Task directions: Copy each line of the data below in which the word "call" can be found.

Data listing:
--------

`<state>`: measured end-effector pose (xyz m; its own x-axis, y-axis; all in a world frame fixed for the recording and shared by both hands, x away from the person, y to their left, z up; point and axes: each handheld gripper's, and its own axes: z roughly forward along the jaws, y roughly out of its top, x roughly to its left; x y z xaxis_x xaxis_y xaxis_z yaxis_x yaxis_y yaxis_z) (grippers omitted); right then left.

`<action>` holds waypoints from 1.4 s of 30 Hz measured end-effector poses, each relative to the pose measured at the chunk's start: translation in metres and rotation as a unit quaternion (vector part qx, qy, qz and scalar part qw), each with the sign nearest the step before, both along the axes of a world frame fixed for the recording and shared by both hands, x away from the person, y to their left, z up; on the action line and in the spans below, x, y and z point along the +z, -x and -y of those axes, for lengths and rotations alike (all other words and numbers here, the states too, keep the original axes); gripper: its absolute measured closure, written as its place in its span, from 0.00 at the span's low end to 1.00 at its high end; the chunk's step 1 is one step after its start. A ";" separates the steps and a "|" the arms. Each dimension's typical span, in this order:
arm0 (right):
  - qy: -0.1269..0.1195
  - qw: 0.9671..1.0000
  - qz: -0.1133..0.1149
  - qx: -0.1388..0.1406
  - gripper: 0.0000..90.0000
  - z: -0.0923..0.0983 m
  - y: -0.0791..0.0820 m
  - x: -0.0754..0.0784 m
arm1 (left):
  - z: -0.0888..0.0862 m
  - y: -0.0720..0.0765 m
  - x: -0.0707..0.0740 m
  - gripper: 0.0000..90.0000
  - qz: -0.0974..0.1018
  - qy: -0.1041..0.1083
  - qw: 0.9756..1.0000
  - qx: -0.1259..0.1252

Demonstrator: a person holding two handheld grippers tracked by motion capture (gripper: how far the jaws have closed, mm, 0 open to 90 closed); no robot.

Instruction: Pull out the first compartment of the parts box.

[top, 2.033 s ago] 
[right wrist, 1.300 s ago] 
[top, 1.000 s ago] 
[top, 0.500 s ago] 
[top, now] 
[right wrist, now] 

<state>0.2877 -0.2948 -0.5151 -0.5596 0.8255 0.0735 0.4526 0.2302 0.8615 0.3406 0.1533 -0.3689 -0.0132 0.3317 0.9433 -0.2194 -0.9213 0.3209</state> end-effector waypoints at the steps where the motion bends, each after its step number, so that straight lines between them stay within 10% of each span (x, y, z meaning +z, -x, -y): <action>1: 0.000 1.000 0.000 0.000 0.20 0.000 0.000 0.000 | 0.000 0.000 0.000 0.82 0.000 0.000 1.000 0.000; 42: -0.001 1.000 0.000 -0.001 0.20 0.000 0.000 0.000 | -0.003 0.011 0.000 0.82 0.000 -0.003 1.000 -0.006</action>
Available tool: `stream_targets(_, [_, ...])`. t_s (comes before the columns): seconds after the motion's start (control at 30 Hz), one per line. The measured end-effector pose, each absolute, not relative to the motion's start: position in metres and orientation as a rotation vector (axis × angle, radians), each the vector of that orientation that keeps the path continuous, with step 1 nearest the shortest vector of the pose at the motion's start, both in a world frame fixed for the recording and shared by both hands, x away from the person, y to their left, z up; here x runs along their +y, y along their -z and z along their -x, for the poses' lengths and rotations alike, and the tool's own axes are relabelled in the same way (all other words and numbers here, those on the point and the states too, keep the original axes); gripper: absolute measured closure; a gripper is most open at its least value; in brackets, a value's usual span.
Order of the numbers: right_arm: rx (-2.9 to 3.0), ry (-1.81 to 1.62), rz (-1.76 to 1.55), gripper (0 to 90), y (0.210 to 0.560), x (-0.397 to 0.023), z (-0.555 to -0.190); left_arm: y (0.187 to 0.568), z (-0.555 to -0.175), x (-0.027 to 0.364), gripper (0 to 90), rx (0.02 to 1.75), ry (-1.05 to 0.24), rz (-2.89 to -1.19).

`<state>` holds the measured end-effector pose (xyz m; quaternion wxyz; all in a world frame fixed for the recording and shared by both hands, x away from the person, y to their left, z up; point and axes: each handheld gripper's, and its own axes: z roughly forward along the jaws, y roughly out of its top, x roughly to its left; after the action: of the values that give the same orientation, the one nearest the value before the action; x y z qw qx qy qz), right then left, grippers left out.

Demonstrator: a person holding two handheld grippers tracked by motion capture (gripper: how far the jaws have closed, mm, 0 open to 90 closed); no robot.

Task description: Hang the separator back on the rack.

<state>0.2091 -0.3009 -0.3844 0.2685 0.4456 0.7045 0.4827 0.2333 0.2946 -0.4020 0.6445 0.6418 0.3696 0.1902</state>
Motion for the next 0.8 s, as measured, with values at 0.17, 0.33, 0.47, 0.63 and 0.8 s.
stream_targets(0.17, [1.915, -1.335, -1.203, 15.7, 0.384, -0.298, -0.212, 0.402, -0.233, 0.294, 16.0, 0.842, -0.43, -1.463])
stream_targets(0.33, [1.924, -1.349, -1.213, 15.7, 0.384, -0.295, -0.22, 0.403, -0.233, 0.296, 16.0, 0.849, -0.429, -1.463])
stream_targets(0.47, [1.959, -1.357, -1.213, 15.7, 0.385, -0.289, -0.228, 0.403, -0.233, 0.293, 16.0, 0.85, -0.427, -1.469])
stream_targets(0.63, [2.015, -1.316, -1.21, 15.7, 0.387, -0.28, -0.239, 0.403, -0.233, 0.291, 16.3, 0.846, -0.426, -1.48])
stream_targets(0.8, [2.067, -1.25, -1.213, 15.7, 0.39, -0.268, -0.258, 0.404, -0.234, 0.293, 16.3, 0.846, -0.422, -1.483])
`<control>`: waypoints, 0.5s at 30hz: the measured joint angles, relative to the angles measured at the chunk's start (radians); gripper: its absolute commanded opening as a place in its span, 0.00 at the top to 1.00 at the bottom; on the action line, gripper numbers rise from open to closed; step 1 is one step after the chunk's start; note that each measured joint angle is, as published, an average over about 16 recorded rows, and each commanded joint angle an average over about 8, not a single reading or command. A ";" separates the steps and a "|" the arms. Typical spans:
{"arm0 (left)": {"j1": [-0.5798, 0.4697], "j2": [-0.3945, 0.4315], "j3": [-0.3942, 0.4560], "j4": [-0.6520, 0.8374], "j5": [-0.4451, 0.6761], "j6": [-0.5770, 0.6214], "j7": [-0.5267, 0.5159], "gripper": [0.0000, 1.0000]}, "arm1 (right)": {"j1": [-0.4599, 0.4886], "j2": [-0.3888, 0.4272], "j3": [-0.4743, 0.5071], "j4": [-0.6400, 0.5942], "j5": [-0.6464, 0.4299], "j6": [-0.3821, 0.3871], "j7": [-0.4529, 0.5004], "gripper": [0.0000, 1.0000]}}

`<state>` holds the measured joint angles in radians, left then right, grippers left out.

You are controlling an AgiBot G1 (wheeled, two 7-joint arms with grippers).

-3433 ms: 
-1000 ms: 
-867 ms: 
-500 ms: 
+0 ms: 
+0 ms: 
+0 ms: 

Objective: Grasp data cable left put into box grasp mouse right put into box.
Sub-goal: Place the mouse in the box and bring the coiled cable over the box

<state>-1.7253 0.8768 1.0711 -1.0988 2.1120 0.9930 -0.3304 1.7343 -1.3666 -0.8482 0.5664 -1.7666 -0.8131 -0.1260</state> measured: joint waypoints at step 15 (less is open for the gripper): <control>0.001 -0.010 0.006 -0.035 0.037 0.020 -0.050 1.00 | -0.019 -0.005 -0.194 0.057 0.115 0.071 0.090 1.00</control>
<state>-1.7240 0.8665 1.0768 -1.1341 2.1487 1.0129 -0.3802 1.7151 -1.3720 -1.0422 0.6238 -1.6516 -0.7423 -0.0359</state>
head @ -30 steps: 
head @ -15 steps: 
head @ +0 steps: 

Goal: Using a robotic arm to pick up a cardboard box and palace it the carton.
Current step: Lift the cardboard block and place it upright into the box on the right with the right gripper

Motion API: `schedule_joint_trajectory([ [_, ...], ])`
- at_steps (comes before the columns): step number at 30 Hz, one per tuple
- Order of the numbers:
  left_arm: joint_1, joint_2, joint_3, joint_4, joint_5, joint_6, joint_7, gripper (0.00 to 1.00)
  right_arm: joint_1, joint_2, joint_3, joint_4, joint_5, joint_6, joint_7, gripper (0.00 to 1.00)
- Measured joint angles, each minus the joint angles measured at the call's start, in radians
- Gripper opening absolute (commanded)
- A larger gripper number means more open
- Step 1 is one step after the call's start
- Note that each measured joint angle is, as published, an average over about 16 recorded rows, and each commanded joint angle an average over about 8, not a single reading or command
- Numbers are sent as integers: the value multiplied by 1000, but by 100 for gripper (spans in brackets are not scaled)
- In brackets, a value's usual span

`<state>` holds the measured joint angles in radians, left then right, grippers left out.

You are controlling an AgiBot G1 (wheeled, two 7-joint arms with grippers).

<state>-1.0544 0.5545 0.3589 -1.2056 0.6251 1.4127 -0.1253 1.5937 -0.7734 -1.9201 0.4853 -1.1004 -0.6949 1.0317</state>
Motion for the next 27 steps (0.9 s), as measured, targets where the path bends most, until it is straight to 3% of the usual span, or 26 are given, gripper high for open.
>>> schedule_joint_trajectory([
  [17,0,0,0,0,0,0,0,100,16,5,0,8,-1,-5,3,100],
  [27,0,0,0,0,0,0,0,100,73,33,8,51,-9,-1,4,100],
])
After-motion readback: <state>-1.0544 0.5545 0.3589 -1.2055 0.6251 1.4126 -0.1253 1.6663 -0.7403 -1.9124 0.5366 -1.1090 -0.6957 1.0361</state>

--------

Solved exercise:
- Measured joint angles, each minus the joint angles measured at the call's start, in radians
- Step 1 is one step after the call's start

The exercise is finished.